* **DIRECTIONS FOR THIS TASK**: Tally the lines in the material below that hold the string "gives" and report the tally alone.
_ _ _ _
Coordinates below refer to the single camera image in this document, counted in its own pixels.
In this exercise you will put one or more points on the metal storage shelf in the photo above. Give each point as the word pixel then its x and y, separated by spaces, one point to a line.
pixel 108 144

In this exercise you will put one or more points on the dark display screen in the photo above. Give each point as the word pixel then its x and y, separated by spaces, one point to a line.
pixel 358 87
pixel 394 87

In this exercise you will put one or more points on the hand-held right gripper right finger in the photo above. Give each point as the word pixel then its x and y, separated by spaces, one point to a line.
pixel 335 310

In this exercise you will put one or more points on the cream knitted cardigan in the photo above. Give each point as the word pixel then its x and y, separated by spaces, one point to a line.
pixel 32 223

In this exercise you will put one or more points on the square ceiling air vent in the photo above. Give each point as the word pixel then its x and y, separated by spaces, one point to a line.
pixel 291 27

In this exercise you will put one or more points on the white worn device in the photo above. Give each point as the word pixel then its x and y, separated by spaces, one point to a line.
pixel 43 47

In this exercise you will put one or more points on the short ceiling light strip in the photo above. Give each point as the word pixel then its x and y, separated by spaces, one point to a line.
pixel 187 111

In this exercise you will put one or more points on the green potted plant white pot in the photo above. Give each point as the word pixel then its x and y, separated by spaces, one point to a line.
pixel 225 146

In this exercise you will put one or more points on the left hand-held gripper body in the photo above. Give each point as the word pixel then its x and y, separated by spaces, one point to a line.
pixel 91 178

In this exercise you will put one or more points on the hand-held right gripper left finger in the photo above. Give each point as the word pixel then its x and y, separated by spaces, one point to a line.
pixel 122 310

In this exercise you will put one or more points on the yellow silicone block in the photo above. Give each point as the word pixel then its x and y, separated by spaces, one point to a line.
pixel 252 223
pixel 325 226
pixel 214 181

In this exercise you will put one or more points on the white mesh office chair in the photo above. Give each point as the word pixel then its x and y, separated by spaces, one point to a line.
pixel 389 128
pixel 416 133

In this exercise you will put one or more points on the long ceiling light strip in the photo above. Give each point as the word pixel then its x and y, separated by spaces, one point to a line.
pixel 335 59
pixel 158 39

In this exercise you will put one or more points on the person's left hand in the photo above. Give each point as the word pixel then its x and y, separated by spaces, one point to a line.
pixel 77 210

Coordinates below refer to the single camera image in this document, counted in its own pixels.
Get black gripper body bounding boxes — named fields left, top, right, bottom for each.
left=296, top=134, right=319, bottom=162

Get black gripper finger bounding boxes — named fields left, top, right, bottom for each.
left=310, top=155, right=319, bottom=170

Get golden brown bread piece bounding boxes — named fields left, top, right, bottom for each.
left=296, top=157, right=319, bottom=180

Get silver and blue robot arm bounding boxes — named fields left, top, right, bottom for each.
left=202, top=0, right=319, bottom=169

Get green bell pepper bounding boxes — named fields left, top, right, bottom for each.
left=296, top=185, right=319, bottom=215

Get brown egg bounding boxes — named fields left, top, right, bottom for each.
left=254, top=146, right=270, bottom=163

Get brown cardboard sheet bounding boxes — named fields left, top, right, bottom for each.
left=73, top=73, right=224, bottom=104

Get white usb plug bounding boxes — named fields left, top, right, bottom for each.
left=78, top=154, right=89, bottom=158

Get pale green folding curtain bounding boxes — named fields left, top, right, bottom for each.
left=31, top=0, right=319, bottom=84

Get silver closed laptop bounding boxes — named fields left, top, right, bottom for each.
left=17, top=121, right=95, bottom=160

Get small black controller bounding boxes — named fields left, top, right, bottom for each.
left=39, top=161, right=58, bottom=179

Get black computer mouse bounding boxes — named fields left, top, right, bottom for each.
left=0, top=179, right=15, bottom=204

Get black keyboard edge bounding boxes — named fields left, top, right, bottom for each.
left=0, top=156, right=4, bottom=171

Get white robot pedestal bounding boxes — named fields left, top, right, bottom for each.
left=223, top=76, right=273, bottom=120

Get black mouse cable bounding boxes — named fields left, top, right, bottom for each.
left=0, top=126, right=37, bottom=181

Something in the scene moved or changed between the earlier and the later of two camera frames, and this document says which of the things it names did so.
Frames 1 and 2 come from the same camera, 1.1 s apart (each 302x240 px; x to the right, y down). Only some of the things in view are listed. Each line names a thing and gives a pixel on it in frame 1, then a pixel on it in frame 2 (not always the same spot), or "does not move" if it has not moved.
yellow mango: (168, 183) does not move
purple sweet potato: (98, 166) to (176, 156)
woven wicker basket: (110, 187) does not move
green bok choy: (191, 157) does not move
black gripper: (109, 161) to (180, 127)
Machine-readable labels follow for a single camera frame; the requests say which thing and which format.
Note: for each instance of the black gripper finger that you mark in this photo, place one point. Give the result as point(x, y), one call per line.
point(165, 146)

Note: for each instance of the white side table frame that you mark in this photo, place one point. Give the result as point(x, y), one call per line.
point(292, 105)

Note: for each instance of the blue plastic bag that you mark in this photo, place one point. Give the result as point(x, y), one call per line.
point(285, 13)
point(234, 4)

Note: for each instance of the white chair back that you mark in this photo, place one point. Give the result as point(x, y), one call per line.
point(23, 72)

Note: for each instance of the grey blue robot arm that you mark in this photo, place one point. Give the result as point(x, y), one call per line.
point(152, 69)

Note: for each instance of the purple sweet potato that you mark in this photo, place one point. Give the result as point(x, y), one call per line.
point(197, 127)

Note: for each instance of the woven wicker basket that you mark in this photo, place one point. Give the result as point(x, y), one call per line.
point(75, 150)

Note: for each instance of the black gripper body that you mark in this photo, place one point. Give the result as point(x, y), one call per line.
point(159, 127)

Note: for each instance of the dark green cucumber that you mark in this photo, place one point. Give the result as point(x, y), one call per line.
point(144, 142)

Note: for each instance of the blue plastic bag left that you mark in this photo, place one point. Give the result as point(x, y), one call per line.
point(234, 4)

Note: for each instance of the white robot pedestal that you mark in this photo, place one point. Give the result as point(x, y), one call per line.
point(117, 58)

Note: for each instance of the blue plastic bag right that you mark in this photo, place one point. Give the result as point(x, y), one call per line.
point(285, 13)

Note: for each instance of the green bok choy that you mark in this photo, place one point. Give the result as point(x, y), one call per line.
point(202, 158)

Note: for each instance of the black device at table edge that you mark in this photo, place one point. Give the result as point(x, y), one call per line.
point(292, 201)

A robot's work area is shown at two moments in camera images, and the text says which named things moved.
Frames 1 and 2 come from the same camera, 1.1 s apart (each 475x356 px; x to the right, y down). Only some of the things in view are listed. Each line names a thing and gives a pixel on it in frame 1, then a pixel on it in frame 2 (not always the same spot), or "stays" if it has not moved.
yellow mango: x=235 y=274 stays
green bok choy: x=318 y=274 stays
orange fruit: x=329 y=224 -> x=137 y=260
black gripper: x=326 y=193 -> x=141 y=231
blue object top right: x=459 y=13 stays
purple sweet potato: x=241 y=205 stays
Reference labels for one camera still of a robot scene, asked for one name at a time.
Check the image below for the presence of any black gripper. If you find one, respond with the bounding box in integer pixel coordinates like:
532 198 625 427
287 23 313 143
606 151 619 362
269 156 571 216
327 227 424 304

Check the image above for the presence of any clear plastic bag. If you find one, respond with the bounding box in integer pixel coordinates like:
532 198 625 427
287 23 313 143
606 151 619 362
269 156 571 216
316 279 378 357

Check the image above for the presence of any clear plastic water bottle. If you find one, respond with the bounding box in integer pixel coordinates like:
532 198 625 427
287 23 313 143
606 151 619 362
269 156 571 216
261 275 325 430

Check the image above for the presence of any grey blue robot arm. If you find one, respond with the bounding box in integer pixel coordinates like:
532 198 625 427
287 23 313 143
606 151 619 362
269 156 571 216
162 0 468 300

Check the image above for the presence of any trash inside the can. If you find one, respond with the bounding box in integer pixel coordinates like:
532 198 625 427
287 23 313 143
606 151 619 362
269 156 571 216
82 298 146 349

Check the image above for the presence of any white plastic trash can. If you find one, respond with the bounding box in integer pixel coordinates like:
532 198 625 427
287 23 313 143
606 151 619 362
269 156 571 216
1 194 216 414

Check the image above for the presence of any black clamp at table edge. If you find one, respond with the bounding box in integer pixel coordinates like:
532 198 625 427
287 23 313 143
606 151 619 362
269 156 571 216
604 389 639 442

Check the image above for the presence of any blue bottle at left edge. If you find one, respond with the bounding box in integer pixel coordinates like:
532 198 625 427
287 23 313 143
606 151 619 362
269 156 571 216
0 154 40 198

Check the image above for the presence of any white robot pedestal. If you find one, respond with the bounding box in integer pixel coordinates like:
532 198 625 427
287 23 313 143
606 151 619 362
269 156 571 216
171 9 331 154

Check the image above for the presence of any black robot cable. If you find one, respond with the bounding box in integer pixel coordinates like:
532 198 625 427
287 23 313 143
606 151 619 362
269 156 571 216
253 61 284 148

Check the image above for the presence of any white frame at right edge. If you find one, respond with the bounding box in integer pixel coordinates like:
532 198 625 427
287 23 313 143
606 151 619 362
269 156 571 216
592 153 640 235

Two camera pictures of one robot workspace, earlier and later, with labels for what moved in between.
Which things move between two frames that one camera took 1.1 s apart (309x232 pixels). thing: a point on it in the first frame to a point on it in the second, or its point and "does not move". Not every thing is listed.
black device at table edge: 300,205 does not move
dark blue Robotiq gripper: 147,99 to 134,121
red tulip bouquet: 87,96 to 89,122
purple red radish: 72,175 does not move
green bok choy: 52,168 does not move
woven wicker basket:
_ _ _ _
* **RESPONSE**: 2